= Work task =
Every line of the entries below from the one containing "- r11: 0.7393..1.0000" to the one containing "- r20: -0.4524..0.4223", both ends included, must be written out exactly. No other line belongs in the answer.

= Source material =
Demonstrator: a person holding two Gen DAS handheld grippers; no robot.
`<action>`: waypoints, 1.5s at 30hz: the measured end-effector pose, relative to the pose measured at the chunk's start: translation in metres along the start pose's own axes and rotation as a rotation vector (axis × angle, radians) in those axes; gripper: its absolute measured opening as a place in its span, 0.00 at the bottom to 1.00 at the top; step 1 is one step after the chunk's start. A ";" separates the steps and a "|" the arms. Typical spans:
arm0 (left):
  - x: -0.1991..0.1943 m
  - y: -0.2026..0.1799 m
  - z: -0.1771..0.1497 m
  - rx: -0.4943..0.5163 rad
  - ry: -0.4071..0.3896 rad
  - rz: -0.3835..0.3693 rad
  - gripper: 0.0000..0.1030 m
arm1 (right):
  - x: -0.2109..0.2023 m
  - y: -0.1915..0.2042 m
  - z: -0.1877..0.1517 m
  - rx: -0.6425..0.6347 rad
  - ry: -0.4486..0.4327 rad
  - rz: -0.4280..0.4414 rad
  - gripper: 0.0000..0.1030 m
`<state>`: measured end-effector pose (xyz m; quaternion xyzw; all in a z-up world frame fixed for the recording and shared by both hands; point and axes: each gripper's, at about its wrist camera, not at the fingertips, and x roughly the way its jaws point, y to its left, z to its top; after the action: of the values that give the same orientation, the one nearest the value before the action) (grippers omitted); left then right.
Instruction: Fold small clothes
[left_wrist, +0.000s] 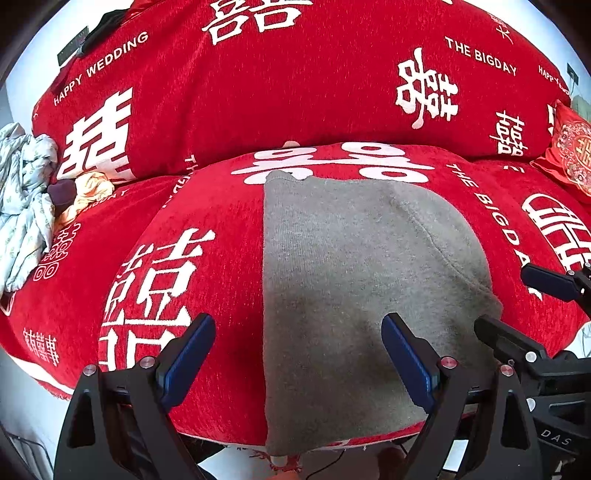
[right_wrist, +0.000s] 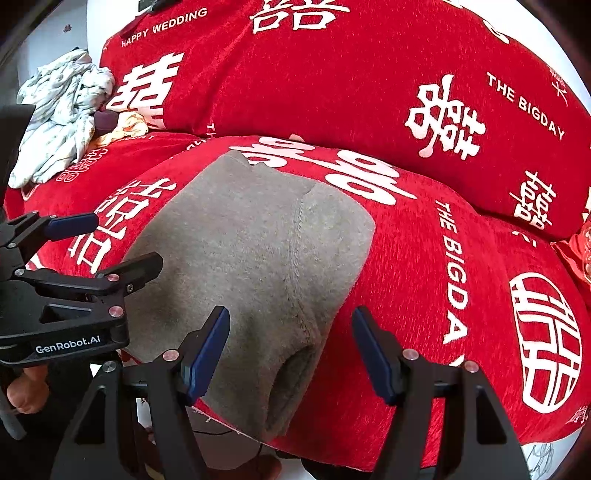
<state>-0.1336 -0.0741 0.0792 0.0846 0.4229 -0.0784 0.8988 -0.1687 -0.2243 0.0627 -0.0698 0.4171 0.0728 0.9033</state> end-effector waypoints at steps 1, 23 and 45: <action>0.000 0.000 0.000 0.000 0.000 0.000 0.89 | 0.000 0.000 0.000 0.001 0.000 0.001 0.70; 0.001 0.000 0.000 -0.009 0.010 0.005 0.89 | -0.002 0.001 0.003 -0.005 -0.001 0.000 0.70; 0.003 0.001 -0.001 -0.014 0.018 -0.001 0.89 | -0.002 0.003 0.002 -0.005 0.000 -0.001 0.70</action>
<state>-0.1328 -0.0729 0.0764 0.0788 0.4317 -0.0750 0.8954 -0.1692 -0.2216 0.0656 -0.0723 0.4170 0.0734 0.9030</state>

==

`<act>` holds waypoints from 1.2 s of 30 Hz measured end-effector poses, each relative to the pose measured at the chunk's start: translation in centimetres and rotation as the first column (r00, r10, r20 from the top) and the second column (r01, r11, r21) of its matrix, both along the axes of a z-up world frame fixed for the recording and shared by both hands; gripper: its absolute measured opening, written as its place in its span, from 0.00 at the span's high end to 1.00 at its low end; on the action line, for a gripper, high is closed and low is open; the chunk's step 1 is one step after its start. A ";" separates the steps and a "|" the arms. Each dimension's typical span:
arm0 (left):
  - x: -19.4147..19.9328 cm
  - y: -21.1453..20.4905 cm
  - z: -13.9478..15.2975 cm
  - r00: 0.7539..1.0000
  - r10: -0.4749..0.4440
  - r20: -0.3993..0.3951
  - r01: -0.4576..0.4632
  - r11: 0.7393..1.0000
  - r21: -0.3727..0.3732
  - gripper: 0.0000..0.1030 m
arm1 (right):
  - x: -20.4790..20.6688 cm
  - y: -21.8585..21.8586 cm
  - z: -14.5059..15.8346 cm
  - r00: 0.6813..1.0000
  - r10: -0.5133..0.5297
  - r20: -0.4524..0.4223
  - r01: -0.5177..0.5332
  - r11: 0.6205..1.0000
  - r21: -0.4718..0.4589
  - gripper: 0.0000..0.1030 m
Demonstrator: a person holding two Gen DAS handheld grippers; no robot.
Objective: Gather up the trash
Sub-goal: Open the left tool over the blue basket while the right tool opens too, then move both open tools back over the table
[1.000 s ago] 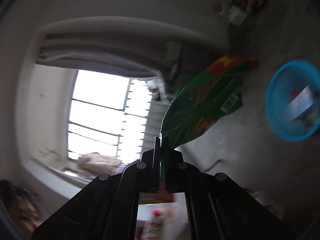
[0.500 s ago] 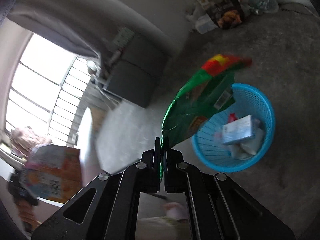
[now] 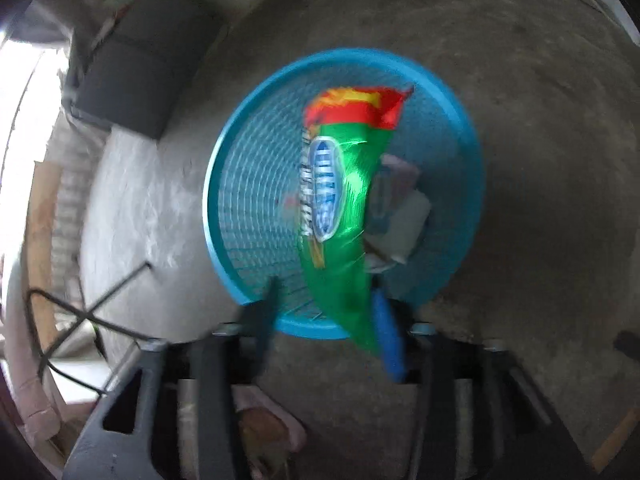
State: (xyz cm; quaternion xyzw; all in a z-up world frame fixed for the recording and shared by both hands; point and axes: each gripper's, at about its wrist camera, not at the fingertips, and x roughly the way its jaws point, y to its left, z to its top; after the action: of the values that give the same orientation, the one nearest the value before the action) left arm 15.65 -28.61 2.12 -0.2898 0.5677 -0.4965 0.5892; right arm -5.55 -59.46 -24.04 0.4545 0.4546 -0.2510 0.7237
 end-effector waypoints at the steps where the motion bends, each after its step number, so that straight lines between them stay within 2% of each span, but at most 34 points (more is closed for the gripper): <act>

= Written solution =
  - r11: 0.7393..1.0000
  - r21: -0.3727..0.3732
  - gripper: 0.0000..0.1030 m
arm1 (right):
  - x: -20.4790..20.6688 cm
  - y: -21.8585..21.8586 cm
  - z: -14.5059..15.8346 cm
  - r00: 0.6813..1.0000
  - r10: -0.5133..0.5297
  - r20: -0.4524..0.4223

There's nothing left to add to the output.